These algorithms are rather simple when the monkey wrench of weight is not considered. If one would wish to consider the weight, or the importance of each task, in their scheduling, then one could simply divide the weight by time of each task, then carry out the most important tasks first if they would wish to do a weighted version of the Shortest Processing Time algorithm.

Fun Fact: This book taught me that, during the summer of 1997, besides this summer witnessing the amazingness of my birth, a Mars Pathfinder rover “had accelerated to a speed of 16,000 miles per hour, traveled across 309 million miles of empty space, and landed with space-grade airbags onto the rocky red Martian surface” for the first time in Mars’ history. So, the summer of 1997 was obviously a pretty amazing summer of firsts (at least I didn’t fail immediately in my tasks, Pathfinder!)

As mentioned above, the Mars rover Pathfinder failed because it suffered from priority inversion, where it could not achieve its high-priority tasks because its low priority tasks were taking up the necessary resources, thus rendering the Pathfinder mostly useless until NASA programmers could send the patch code. This patch code used priority inheritance, which would shift priority to whatever task was clogging up the water lines, if you will, so that each task could inherit the priority that is appropriate.
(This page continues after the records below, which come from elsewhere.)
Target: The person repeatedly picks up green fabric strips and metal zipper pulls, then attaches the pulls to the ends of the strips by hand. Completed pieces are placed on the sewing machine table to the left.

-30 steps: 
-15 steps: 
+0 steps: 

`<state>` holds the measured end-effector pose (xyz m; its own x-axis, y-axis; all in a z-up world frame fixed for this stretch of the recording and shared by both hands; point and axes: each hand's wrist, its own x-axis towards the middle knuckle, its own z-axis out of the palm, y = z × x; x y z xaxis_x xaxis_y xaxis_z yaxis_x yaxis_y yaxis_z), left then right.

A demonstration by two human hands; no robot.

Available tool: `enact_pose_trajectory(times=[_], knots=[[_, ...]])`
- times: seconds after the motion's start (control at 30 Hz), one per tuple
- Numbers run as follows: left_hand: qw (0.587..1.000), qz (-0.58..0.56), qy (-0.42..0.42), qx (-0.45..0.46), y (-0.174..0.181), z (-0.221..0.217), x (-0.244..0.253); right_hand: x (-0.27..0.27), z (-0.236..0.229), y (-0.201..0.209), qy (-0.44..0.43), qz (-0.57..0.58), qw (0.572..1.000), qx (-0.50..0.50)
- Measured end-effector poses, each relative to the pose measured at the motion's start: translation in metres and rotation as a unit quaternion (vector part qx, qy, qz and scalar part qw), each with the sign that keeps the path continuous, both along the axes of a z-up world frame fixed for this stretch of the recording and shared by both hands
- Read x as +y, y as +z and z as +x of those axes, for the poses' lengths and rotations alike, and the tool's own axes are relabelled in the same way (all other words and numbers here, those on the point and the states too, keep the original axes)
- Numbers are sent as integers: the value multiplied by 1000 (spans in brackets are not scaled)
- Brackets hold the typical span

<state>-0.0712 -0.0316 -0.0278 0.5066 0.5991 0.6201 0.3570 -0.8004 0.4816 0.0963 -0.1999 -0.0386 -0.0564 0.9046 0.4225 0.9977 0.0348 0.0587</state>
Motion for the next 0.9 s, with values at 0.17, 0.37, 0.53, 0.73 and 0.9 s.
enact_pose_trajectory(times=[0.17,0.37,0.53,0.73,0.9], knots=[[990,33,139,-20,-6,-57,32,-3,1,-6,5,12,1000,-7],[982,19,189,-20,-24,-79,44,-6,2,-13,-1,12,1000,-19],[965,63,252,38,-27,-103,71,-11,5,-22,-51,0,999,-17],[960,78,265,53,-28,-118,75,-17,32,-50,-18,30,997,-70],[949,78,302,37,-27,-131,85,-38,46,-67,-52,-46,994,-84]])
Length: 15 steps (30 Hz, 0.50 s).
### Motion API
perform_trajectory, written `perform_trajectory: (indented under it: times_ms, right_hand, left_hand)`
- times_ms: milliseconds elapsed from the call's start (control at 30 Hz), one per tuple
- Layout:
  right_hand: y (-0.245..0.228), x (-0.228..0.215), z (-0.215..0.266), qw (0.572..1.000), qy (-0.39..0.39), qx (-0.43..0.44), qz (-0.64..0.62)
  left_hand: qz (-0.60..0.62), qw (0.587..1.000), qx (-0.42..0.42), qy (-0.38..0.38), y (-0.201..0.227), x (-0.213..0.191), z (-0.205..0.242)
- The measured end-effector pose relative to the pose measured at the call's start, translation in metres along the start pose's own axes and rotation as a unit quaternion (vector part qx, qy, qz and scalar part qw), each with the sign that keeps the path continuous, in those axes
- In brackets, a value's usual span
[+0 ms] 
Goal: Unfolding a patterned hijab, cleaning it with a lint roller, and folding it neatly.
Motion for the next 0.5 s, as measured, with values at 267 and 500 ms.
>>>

The gloomy concept of intractable problems then revealed itself in the form of scheduling theory’s inability to cope with precedence constraints. Intractable problems notwithstanding, the concept of preemption helps scheduling theory improve upon its concepts in real life, allowing the task manager to switch to the most relevant task during the middle of other tasks in order to minimize maximum lateness. In fact, the closest thing to a skeleton key in scheduling theory is the weighted version of Shortest Processing Time, wherein the task manager divides the weight of each task by its required time to complete and always carries out the task with the highest figure.

Preemptively switching to the highest figure is not necessarily the best choice however. This is due to the cost of context switching, which can rear its ugly head in computer thrashing, where a computer is constantly switching between all of its threads but never actually carrying out any tasks. It is thus important that a computer’s -or human’s- time to carry out a certain thread -or task- is longer than the time it takes to switch between contexts.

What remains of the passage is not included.